What Republicans used to understand, before extensive brainwashing by Ayn Rand and her disciples, was that left to itself, unregulated capitalism gets really ugly, really fast. The "invisible hand of the markets" does not correct for abuses that convey a short-term economic advantage. On the contrary, in an unregulated capitalist society, there is an inevitable "race to the bottom" as each company seeks to be the first and the fastest to try to gain any available short-term advantage, no matter how destructive it would be to capitalism itself if every company sought that advantage. This understanding long pre-dates the discovery and exploration of the mathematics of game theory; it's an obvious historical fact. In the absence of regulation, capitalism not only rapidly devolves into feudalism, but into a particularly ineffective kind of feudalism, one that doesn't even succeed at keeping the serfs alive.
Democrats need to frame their economic proposals in language that is about saving capitalism. We need to explain that if companies are allowed to dump their environmental cleanup costs onto the public, are allowed to pollute, then they all have to pollute or the ones that invest in cleanup technologies will get crushed by the ones who instead invest in buying them out. We need to explain that if companies are allowed to pay sub-poverty wages and dump their pension and health care costs off onto the taxpayers, then all companies have to shaft their workers, or be bought out by the companies that charge the same prices but don't pay the same costs. We need to explain that in a world where companies compete without regulation, the inevitable race to the bottom creates a world in which nobody can afford to buy the companies' products. Even if that world doesn't lead to Islamist revolution (as it did in Iran), or Communist revolution (as it did in Russia), it still ends up being a world where fewer and fewer people, not more and more, get rich.

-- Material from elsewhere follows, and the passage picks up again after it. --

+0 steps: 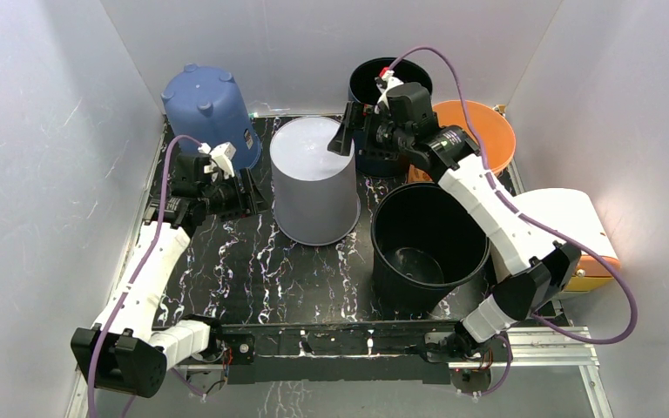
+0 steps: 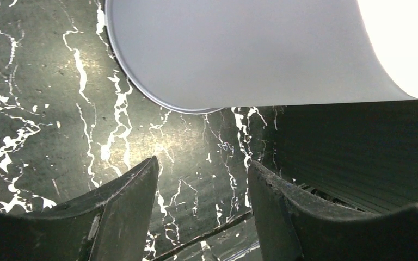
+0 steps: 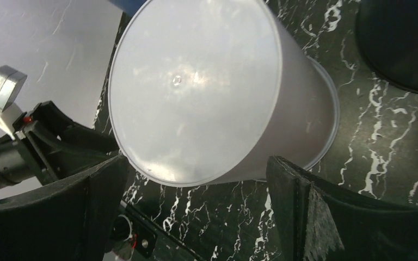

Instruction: Turn the large container upside down

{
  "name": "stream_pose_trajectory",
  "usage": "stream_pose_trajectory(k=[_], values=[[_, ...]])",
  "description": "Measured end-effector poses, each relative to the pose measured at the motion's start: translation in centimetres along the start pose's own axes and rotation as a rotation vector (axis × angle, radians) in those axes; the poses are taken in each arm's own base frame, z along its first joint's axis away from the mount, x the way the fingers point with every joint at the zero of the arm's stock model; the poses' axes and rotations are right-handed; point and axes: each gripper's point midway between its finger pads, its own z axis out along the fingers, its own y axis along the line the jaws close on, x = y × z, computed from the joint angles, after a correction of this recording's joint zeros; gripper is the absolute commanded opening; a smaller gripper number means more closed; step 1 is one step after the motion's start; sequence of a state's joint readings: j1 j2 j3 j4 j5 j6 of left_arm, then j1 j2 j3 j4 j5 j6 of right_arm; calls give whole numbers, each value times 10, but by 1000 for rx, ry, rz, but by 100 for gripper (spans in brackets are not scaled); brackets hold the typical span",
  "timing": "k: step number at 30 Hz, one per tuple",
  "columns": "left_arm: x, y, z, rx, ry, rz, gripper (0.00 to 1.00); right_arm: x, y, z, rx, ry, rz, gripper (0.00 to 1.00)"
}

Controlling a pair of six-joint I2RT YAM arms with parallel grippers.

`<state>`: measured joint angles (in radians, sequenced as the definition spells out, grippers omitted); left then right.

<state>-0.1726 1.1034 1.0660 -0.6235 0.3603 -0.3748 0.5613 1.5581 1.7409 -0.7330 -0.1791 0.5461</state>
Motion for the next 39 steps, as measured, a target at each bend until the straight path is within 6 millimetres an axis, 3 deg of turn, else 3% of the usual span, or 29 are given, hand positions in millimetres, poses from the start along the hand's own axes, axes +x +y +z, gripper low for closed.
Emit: stream_pose_trajectory(k=[12,26,35,39], values=[[3,-29,2,112,14,0,61,-31,-17,-33,135,-174,-6,98],[48,-111,22,246,90,163,61,-32,-32,-37,208,-212,14,98],[95,-173,78,289,176,313,64,-33,-43,-47,263,-251,33,98],[103,-170,105,258,194,326,65,-43,-42,-66,275,-312,34,98]])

Democrats need to hit the Republicans hardest on the Land of Opportunity theme, one of the most powerful slogans in American history. We need to show the people that under Republican leadership, that ancient promise of Americanism, the American Dream, that promise that says that if you stay out of trouble, improve yourself, and work hard all your life you can make a better life for yourself and your kids, is being betrayed. It is not being betrayed because the Republicans are evil people. It is being betrayed because they have fallen for an evil idea, and we have a better idea, one that is equally good for the wealthy and for the middle class and for the working class. And that's why our most successful leader in the last several decades, for all of his personal flaws, has been the man who constantly reminded people that he still believes in a place called Hope.